> [Work instruction] Set the data down exactly as it stands, and keep its pictures out.

> [Data records]
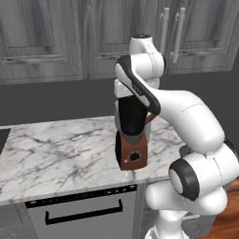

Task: Open the blender lid, put the pear in the blender, close the lid, and start the blender.

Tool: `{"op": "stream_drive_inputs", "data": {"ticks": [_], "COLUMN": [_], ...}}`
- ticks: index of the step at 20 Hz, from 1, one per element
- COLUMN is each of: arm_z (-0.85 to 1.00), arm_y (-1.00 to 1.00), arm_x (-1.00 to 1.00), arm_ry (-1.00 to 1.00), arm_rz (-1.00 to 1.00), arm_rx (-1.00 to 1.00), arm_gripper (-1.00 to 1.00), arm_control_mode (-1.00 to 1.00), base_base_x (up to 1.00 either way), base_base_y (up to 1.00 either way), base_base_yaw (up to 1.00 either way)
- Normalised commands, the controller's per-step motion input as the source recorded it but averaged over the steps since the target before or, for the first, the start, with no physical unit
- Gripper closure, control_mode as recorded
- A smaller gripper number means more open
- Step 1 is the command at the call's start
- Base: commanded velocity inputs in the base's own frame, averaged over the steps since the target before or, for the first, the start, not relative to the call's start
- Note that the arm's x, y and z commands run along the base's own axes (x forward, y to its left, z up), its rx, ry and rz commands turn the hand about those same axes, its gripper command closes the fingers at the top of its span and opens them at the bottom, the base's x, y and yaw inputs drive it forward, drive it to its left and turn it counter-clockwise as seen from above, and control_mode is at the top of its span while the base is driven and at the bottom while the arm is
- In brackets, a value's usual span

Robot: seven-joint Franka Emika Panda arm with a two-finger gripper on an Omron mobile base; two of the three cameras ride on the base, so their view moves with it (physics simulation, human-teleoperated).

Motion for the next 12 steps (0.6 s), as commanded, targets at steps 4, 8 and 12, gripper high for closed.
{"op": "stream_drive_inputs", "data": {"ticks": [4, 8, 12], "arm_z": [0.01, 0.43, 0.63], "arm_y": [0.00, 0.00, 0.00], "arm_x": [0.00, -0.03, -0.09], "arm_ry": [-0.04, -0.10, -0.16], "arm_rz": [0.00, 0.00, 0.00], "arm_rx": [0.00, 0.00, 0.00], "arm_gripper": [-1.00, -1.00, -1.00], "arm_control_mode": [-1.00, -1.00, -1.00], "base_base_x": [0.00, 0.00, 0.00], "base_base_y": [0.00, 0.00, 0.00], "base_base_yaw": [0.00, 0.00, 0.00]}}
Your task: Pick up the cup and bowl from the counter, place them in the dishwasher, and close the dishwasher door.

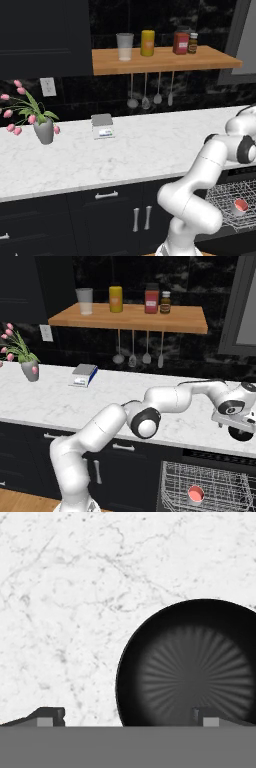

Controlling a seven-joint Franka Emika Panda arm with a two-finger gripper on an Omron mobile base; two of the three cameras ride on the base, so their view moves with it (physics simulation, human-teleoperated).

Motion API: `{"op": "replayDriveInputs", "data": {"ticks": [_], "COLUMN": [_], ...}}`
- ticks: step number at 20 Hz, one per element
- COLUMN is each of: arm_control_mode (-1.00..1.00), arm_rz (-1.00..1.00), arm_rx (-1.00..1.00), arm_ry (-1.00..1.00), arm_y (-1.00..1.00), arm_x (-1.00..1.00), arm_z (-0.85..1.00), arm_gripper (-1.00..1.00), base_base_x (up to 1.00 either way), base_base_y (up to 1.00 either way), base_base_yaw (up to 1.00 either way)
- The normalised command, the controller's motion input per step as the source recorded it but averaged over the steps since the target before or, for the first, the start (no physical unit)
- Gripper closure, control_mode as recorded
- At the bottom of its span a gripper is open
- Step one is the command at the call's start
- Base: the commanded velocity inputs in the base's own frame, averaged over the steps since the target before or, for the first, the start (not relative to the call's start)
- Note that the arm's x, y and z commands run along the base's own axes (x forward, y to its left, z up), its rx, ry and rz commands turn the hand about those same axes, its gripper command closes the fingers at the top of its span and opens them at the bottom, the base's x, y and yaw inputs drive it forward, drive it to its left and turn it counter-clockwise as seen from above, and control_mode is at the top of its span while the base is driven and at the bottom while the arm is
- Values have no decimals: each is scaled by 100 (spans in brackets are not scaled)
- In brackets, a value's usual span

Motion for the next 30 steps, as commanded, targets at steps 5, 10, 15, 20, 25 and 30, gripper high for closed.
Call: {"op": "replayDriveInputs", "data": {"ticks": [5,10,15,20,25,30], "arm_control_mode": [-100,-100,-100,-100,-100,-100], "arm_rz": [0,0,0,0,0,0], "arm_rx": [0,0,0,0,0,0], "arm_ry": [0,0,0,0,0,-7], "arm_y": [0,0,0,0,0,6], "arm_x": [0,0,0,0,0,-54], "arm_z": [-35,-8,0,0,0,2], "arm_gripper": [-100,-100,100,100,100,100], "base_base_x": [0,0,0,0,0,0], "base_base_y": [0,0,0,0,0,0], "base_base_yaw": [0,0,0,0,0,0]}}
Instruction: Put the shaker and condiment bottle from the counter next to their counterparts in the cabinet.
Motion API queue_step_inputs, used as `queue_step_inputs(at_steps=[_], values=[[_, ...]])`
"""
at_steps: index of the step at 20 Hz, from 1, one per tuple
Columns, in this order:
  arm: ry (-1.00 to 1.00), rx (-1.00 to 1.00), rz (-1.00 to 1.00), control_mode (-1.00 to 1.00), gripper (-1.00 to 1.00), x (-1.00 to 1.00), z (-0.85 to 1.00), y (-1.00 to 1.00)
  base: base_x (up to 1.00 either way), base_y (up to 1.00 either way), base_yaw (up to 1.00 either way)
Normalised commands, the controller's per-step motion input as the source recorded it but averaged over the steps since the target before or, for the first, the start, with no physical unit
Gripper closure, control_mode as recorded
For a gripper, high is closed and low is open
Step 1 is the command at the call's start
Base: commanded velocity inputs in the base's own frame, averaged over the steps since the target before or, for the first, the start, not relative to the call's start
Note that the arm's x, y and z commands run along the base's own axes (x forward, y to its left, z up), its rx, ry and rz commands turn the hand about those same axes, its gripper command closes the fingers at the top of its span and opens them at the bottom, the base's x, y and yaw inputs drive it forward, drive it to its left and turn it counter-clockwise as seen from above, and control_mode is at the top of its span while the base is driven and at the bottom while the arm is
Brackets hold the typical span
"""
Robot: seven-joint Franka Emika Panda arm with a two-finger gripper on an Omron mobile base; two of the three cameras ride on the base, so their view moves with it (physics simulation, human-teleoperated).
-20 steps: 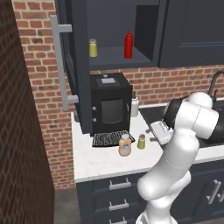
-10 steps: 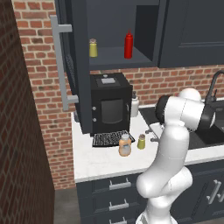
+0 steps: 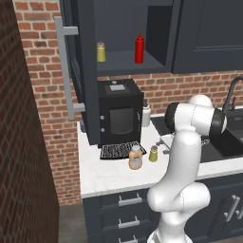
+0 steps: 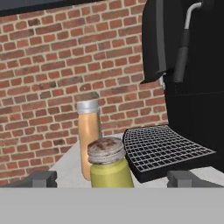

> [Answer to the exercise]
Task: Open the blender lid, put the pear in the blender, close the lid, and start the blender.

Tool: `{"op": "stream_drive_inputs", "data": {"ticks": [_], "COLUMN": [_], ...}}`
- ticks: index of the step at 20 Hz, from 1, one per element
- COLUMN is each of: arm_z (-0.85 to 1.00), arm_y (-1.00 to 1.00), arm_x (-1.00 to 1.00), arm_ry (-1.00 to 1.00), arm_rz (-1.00 to 1.00), arm_rx (-1.00 to 1.00), arm_gripper (-1.00 to 1.00), arm_control_mode (-1.00 to 1.00), base_base_x (up to 1.00 either way), base_base_y (up to 1.00 either way), base_base_yaw (up to 1.00 either way)
- Normalised commands, the controller's per-step motion input as the source recorded it but averaged over the steps since the target before or, for the first, the start, with no physical unit
- Gripper closure, control_mode as recorded
- A smaller gripper number means more open
- Step 1 is the command at the call's start
- Base: commanded velocity inputs in the base's own frame, averaged over the steps since the target before or, for the first, the start, not relative to the call's start
- Note that the arm's x, y and z commands run along the base's own axes (x forward, y to its left, z up), its rx, ry and rz commands turn the hand about those same axes, its gripper command closes the fingers at the top of its span and opens them at the bottom, the base's x, y and yaw inputs drive it forward, drive it to its left and turn it counter-clockwise as seen from above, and control_mode is at the top of its span while the base is driven and at the bottom while the arm is
- In brackets, a value's usual span

Robot: seven-joint Franka Emika Panda arm with a two-finger gripper on an Omron mobile base; two of the three cameras ride on the base, so their view moves with it (physics simulation, human-teleoperated).

Motion for the next 12 steps (0.6 s), as commanded, targets at steps 4, 8 and 12, gripper high for closed.
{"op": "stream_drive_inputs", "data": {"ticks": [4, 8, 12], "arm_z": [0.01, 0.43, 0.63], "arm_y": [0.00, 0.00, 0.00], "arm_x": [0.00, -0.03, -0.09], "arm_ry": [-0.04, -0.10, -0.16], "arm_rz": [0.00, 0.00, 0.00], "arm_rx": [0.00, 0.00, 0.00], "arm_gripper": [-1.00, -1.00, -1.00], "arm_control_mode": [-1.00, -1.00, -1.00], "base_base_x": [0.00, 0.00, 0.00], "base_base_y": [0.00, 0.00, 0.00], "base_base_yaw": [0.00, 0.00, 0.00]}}
Your task: Pick up the cup and bowl from the counter, place them in the dishwasher, and close the dishwasher door.


Controlling a seven-joint Franka Emika Panda arm with a two-finger gripper on an Omron mobile base; two of the three cameras ride on the base, so their view moves with it (physics simulation, human-teleoperated).

Motion API: `{"op": "replayDriveInputs", "data": {"ticks": [_], "COLUMN": [_], ...}}`
- ticks: step number at 20 Hz, one per element
- COLUMN is each of: arm_control_mode (-1.00..1.00), arm_rz (-1.00..1.00), arm_rx (-1.00..1.00), arm_ry (-1.00..1.00), arm_y (-1.00..1.00), arm_x (-1.00..1.00), arm_z (-0.85..1.00), arm_gripper (-1.00..1.00), base_base_x (up to 1.00 either way), base_base_y (up to 1.00 either way), base_base_yaw (up to 1.00 either way)
- The normalised command, the controller's motion input per step as the source recorded it but averaged over the steps since the target before or, for the first, the start (no physical unit)
- Gripper closure, control_mode as recorded
- At the bottom of its span a gripper is open
- Step one is the command at the call's start
- Base: the commanded velocity inputs in the base's own frame, averaged over the steps since the target before or, for the first, the start (not relative to the call's start)
- Note that the arm's x, y and z commands run along the base's own axes (x forward, y to its left, z up), its rx, ry and rz commands turn the hand about those same axes, its gripper command closes the fingers at the top of its span and opens them at the bottom, the base's x, y and yaw inputs drive it forward, drive it to its left and turn it counter-clockwise as seen from above, and control_mode is at the top of its span while the base is driven and at the bottom while the arm is
- Values have no decimals: each is scaled by 100 (spans in brackets are not scaled)
- In brackets, a value's usual span

Motion for the next 30 steps, as commanded, targets at steps 5, 10, 15, 20, 25 and 30, gripper high for closed.
Call: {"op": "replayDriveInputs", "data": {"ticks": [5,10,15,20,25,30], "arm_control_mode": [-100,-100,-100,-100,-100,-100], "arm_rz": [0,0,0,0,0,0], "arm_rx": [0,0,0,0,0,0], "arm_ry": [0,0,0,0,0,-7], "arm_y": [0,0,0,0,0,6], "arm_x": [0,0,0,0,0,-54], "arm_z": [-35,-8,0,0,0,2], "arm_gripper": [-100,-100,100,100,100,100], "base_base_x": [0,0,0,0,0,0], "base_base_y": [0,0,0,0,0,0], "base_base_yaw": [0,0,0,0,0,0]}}
Instruction: Put the shaker and condiment bottle from the counter next to their counterparts in the cabinet.
Motion API queue_step_inputs, used as `queue_step_inputs(at_steps=[_], values=[[_, ...]])`
"""
at_steps: index of the step at 20 Hz, from 1, one per tuple
Columns, in this order:
  arm: ry (-1.00 to 1.00), rx (-1.00 to 1.00), rz (-1.00 to 1.00), control_mode (-1.00 to 1.00), gripper (-1.00 to 1.00), x (-1.00 to 1.00), z (-0.85 to 1.00), y (-1.00 to 1.00)
  base: base_x (up to 1.00 either way), base_y (up to 1.00 either way), base_yaw (up to 1.00 either way)
Normalised commands, the controller's per-step motion input as the source recorded it but averaged over the steps since the target before or, for the first, the start, with no physical unit
Gripper closure, control_mode as recorded
For a gripper, high is closed and low is open
Step 1 is the command at the call's start
Base: commanded velocity inputs in the base's own frame, averaged over the steps since the target before or, for the first, the start, not relative to the call's start
Note that the arm's x, y and z commands run along the base's own axes (x forward, y to its left, z up), its rx, ry and rz commands turn the hand about those same axes, its gripper command closes the fingers at the top of its span and opens them at the bottom, the base's x, y and yaw inputs drive it forward, drive it to its left and turn it counter-clockwise as seen from above, and control_mode is at the top of its span while the base is driven and at the bottom while the arm is
Brackets hold the typical span
"""
Robot: seven-joint Franka Emika Panda arm with a two-finger gripper on an Omron mobile base; two of the three cameras ride on the base, so their view moves with it (physics simulation, human-teleoperated).
-20 steps: 
-10 steps: 
+0 steps: 
+0 steps: 

Nothing remains to be added to the response.